• [Your objective] This exercise calls for every line of the data below with the string "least" in it.

(Items from a dataset)
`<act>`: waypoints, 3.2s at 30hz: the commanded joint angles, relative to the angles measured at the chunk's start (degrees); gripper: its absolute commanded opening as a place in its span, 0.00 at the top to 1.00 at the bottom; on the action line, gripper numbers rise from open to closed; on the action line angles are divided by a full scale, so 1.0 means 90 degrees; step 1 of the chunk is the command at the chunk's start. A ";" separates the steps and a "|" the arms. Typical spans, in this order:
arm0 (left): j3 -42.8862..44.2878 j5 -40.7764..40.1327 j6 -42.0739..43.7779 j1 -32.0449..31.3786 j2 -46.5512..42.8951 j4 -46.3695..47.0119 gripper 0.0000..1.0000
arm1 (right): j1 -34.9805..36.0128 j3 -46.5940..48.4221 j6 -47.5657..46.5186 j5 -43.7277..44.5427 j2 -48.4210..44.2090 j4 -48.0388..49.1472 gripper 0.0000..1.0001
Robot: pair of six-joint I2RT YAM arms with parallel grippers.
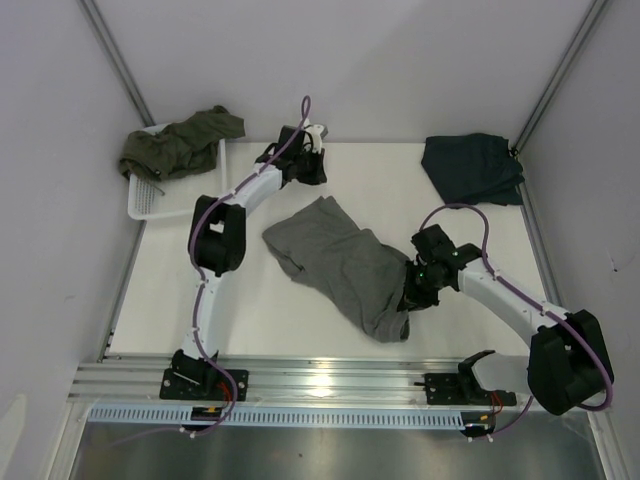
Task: Fold and stack the shorts
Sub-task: Fold the shorts
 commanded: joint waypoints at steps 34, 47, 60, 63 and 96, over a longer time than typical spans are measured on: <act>-0.1892 0.1746 -0.0237 0.0338 -0.0864 0.1240 0.42 | 0.0261 -0.0238 0.0248 -0.0070 -0.0066 0.0219 1.00; -0.2898 0.1461 -0.0286 0.0348 -0.1665 0.2383 0.34 | 0.0261 -0.0277 0.0229 -0.0089 -0.0115 0.0238 1.00; -0.2274 0.1697 0.0046 0.0221 -0.1158 0.1515 0.44 | 0.0270 -0.0248 0.0238 -0.0138 -0.0144 0.0228 1.00; -0.1971 0.1483 0.0309 0.0104 -0.1031 0.1017 0.44 | 0.0270 -0.0248 0.0229 -0.0138 -0.0154 0.0228 1.00; -0.1580 0.1501 0.0486 0.0026 -0.0484 0.0401 0.49 | 0.0270 -0.0228 0.0209 -0.0207 -0.0183 0.0209 1.00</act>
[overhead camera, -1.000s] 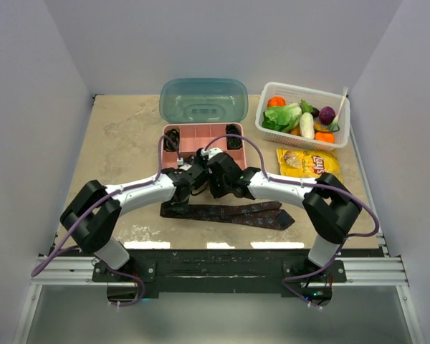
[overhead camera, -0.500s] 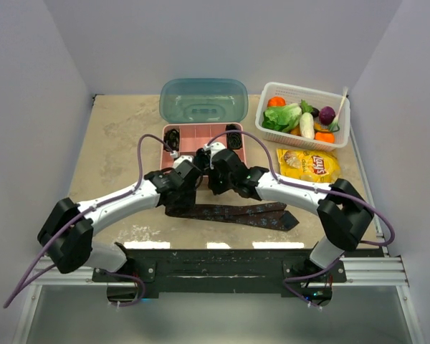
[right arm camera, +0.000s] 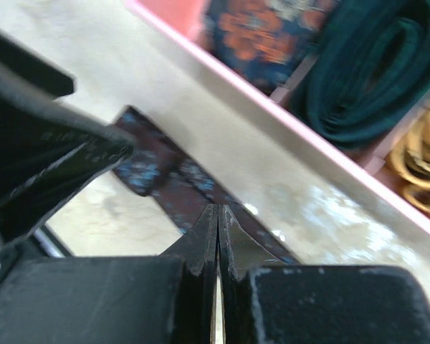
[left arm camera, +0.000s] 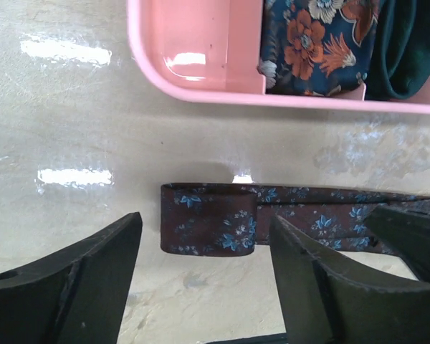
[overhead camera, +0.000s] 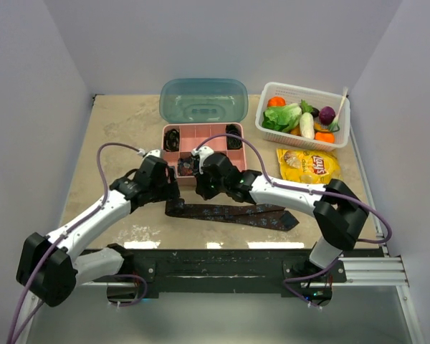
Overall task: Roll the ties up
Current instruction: Roll the tie at the center of the board.
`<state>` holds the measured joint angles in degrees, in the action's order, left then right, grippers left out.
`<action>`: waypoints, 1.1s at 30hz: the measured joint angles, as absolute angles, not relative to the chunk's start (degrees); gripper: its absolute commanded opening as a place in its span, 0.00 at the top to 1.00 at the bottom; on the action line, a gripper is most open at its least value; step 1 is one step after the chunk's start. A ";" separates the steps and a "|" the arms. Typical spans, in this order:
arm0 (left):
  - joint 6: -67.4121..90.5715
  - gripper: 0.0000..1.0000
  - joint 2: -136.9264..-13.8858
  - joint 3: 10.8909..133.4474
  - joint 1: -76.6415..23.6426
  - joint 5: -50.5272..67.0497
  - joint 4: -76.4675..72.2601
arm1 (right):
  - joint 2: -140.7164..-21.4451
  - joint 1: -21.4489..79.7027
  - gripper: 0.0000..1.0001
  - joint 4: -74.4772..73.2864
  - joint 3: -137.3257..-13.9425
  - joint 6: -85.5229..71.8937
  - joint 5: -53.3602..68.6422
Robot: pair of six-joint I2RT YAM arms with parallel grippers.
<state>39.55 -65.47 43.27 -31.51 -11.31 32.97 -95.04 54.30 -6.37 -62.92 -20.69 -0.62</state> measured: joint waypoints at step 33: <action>39.92 0.20 -57.41 20.08 4.86 36.64 8.64 | -107.79 58.48 1.00 -1.58 -70.22 -23.09 6.94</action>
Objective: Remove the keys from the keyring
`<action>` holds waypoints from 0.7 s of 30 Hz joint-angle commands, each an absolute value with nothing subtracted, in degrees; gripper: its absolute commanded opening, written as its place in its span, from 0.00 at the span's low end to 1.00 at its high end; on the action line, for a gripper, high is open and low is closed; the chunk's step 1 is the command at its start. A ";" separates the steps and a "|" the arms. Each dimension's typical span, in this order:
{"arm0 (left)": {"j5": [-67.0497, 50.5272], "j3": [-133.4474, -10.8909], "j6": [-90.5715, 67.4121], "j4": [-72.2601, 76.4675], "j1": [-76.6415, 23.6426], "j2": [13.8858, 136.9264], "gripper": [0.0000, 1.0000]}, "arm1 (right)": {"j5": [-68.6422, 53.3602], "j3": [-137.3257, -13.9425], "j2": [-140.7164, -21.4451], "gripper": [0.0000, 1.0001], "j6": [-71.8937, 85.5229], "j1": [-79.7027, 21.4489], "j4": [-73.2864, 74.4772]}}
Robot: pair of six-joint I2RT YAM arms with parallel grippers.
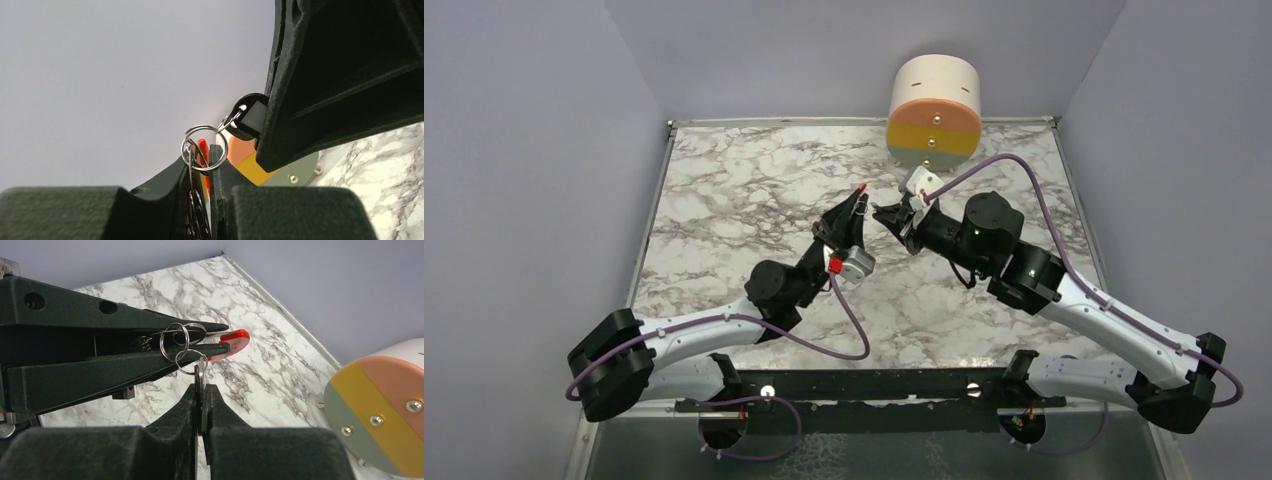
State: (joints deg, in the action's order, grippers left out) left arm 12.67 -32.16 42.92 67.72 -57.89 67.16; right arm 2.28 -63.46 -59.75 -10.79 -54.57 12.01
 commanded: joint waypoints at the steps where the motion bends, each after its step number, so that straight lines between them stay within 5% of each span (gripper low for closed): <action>1: 12.37 -32.70 48.50 64.96 -57.66 64.17 0.00 | 4.13 -64.15 -59.60 0.02 -11.16 -54.29 12.28; 21: 2.44 -51.37 43.56 16.53 -57.04 56.33 0.00 | 2.14 -63.02 -60.24 0.02 -14.10 -54.32 9.18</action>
State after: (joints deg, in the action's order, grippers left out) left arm 4.84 -46.63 47.11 24.58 -57.10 56.90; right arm 2.57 -63.20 -60.49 -12.73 -54.52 10.68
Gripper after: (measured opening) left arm 0.159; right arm 0.037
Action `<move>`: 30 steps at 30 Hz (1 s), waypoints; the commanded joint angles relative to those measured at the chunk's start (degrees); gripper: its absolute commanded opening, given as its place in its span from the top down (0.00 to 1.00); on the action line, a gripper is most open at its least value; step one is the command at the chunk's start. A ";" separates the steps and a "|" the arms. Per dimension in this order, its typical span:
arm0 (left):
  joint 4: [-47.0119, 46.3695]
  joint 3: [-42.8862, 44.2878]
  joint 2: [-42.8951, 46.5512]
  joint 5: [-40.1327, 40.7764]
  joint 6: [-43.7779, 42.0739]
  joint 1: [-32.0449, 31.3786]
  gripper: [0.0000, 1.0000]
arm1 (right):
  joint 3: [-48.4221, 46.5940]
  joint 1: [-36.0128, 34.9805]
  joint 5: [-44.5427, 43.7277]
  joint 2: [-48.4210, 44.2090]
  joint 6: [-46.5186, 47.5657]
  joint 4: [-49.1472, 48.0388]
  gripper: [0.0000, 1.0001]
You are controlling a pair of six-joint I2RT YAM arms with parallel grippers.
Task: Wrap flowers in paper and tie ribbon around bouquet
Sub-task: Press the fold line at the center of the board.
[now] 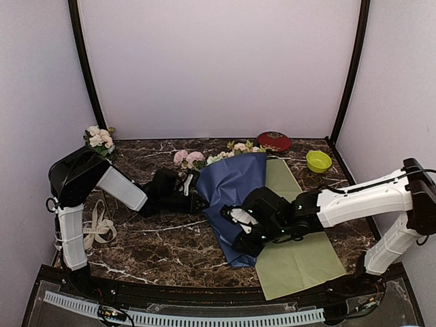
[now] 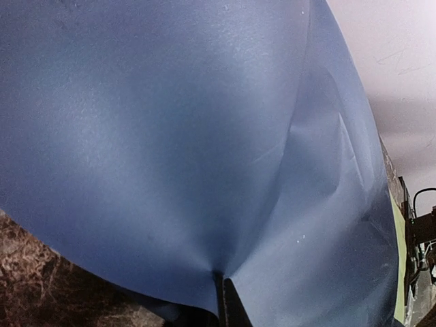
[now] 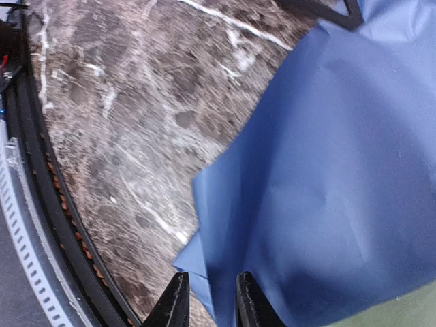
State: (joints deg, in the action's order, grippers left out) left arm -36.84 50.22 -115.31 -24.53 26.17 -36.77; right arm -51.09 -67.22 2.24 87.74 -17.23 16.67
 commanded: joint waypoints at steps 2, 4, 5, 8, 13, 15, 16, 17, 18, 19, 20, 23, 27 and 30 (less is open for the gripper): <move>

• [Completed exercise]
`<action>`: waypoints, 1.1s at 30hz: the measured joint angles, as absolute angles, not relative to the chunk's start (degrees); gripper: its absolute commanded opening as a place in its span, 0.00 at the top to 1.00 at the bottom; on the action line, a gripper is most open at its least value; step 1 is one step after the chunk's start. A ";" separates the steps and a "|" the arms. Typical spans, in this order:
Action `<move>`: 30 steps at 30 Hz (1 s), waypoints; the commanded joint angles relative to those measured at the chunk's start (degrees); gripper: its absolute commanded opening, given as its place in its span from the top down (0.00 to 1.00); on the action line, a gripper is most open at its least value; step one is the command at the chunk's start. A ";" separates the steps and a "|" the arms. Per dimension in this order, its typical span:

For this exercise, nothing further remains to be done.